» About this exercise: Transcribe verbatim the span of lines that opens with the line containing "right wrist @" and closes with the last line of the data below.

» Input data:
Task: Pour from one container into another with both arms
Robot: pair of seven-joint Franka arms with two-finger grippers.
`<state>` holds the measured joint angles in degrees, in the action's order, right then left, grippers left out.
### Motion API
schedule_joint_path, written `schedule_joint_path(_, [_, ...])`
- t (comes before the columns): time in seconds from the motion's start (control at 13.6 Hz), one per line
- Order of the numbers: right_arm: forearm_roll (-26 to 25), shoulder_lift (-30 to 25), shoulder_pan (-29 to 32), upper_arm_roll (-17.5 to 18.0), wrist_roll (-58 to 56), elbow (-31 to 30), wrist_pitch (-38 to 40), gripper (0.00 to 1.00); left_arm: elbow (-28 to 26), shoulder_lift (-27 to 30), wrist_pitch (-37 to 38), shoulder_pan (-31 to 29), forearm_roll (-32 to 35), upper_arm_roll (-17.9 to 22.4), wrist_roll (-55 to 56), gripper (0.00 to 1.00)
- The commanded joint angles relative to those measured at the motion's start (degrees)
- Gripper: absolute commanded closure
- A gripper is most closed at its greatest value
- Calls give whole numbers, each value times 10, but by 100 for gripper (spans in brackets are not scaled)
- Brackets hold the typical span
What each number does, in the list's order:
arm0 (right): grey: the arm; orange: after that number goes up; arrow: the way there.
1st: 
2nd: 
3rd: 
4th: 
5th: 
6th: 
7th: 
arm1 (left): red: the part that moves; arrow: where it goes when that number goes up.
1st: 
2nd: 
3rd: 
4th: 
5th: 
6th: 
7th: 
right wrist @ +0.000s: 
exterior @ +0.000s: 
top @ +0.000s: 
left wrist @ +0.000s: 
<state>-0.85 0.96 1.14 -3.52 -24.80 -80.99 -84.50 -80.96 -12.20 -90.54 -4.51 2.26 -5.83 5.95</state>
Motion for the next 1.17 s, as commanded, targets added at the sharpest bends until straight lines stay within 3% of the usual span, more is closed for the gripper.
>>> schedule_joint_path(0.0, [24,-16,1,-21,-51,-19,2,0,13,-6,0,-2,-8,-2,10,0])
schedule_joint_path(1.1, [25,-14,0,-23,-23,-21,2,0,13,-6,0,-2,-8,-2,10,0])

» Exercise response:
right wrist @ +0.000s: 
exterior @ +0.000s: 
top @ +0.000s: 
left wrist @ +0.000s: 
<state>-0.85 0.96 1.14 -3.52 -24.80 -80.99 -84.50 -80.96 -12.20 -90.54 -4.51 2.26 -5.83 5.95</state>
Motion for the next 1.17 s, as commanded, targets added at the sharpest bends until straight lines stay within 3% of the usual span, more is closed for the gripper.
>>> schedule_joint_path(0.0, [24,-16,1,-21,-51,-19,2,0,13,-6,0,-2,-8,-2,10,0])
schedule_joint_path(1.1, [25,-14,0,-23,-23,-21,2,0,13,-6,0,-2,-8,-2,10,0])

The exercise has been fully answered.